▸ **EXERCISE GOAL**: Copy nothing but the lines below running from the line containing "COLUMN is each" through the line containing "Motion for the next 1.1", both end lines included.

▸ **Stored entries**:

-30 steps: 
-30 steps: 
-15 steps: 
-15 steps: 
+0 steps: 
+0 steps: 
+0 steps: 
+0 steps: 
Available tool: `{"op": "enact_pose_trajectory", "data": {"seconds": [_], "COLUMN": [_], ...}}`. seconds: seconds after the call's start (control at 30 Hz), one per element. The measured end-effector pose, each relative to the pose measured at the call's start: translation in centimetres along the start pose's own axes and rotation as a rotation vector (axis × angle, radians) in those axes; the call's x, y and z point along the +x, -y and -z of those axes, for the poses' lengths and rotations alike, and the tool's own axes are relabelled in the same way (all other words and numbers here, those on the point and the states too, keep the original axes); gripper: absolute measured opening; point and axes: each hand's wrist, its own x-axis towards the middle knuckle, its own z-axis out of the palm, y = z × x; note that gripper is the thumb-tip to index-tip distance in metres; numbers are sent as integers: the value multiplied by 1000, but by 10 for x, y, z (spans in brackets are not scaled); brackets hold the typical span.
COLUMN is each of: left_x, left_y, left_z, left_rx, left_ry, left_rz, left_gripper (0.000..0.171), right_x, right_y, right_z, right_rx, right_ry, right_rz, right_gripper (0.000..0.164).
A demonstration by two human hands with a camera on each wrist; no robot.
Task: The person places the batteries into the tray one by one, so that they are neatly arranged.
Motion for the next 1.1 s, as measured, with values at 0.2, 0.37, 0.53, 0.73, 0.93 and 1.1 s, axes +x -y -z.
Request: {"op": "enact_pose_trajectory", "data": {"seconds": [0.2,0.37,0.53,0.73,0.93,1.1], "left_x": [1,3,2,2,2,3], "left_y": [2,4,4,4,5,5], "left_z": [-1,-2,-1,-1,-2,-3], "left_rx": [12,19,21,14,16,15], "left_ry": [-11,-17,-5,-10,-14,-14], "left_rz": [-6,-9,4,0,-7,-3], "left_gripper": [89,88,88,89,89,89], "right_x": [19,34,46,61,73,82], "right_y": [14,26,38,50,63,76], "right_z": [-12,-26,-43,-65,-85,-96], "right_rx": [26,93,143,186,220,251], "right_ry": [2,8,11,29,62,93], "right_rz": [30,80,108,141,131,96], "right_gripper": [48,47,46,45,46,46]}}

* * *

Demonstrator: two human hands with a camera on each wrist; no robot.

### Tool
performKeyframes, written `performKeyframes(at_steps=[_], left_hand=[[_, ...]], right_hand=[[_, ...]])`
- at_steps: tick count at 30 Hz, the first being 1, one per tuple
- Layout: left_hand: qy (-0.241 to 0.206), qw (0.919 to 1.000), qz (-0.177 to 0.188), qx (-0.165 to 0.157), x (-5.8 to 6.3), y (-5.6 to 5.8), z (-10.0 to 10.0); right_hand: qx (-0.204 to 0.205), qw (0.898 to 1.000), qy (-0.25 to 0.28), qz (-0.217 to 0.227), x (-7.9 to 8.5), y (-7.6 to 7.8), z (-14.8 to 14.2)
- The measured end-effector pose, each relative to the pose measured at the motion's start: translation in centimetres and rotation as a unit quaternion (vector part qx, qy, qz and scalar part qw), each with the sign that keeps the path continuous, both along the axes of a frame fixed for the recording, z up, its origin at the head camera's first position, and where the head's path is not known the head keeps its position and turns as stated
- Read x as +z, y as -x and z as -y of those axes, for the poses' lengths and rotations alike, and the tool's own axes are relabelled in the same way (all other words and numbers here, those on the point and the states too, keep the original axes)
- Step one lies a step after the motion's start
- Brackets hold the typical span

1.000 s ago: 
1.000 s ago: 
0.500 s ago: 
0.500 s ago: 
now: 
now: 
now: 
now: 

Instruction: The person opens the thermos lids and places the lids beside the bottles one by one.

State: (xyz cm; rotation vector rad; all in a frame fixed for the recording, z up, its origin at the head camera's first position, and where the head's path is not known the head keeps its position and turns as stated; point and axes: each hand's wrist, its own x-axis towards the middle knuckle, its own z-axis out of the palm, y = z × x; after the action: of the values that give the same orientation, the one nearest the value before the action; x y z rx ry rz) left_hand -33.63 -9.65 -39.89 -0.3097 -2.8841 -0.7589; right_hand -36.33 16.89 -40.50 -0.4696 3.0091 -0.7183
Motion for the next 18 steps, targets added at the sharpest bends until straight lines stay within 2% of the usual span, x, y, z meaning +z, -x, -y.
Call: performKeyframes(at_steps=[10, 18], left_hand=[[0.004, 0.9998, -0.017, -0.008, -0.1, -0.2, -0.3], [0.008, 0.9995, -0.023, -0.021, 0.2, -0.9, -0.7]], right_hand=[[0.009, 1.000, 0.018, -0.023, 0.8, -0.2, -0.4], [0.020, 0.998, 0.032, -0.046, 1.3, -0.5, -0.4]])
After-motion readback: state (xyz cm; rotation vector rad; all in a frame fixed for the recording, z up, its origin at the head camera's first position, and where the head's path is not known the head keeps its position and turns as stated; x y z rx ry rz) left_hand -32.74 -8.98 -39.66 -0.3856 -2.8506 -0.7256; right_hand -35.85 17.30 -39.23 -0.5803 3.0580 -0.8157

▸ **OUTPUT FOR THIS TASK**:
COLUMN is each of: left_x, left_y, left_z, left_rx, left_ry, left_rz, left_gripper (0.000..0.171), right_x, right_y, right_z, right_rx, right_ry, right_rz, right_gripper (0.000..0.164).
A demonstration by two human hands with a camera on each wrist; no robot.
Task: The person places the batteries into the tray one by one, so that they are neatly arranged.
Motion for the next 1.1 s, as measured, with values at 0.2, 0.37, 0.53, 0.73, 0.93 and 1.1 s, axes +x -y -z.

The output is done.